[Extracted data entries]
※

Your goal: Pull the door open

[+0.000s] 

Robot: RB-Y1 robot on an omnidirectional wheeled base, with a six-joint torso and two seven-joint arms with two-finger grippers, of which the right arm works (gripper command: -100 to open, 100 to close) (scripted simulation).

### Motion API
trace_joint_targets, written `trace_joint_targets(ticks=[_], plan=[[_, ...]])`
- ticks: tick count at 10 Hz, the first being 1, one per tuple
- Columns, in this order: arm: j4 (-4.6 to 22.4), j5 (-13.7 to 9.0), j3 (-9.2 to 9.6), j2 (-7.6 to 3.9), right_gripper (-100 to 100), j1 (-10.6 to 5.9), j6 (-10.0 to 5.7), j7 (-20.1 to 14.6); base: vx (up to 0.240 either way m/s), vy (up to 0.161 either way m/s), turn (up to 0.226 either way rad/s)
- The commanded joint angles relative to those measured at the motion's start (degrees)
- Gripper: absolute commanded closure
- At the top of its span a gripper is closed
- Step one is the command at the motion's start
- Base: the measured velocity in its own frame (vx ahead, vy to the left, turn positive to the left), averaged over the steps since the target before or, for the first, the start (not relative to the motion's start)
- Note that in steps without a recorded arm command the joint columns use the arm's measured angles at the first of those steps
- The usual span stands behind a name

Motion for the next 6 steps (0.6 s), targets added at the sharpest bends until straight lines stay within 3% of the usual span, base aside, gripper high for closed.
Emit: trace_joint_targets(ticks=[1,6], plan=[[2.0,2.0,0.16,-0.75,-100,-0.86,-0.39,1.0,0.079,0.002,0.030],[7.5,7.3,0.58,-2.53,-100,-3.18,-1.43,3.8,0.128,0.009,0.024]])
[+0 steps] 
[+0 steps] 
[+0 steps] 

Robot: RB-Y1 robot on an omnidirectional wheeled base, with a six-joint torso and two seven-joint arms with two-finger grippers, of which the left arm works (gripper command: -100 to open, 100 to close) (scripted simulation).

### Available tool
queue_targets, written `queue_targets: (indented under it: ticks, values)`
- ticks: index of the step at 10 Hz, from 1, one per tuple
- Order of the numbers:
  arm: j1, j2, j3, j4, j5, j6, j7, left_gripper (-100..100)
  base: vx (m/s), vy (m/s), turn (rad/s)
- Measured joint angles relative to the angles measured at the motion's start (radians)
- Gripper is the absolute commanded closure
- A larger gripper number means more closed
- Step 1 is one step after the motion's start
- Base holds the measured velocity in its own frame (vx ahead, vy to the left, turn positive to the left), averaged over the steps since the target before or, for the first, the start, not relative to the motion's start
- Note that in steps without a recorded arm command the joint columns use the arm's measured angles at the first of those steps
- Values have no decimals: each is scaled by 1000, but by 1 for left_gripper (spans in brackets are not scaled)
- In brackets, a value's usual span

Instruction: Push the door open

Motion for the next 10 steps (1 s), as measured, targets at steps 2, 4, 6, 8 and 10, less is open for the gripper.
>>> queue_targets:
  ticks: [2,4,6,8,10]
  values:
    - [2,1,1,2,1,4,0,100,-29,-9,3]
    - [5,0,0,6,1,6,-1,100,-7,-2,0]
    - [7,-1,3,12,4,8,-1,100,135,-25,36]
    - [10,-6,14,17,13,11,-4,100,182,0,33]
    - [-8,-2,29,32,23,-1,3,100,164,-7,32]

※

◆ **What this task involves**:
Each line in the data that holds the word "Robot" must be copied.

◆ **Task response**:
Robot: RB-Y1 robot on an omnidirectional wheeled base, with a six-joint torso and two seven-joint arms with two-finger grippers, of which the right arm works (gripper command: -100 to open, 100 to close) (scripted simulation).
Robot: RB-Y1 robot on an omnidirectional wheeled base, with a six-joint torso and two seven-joint arms with two-finger grippers, of which the left arm works (gripper command: -100 to open, 100 to close) (scripted simulation).

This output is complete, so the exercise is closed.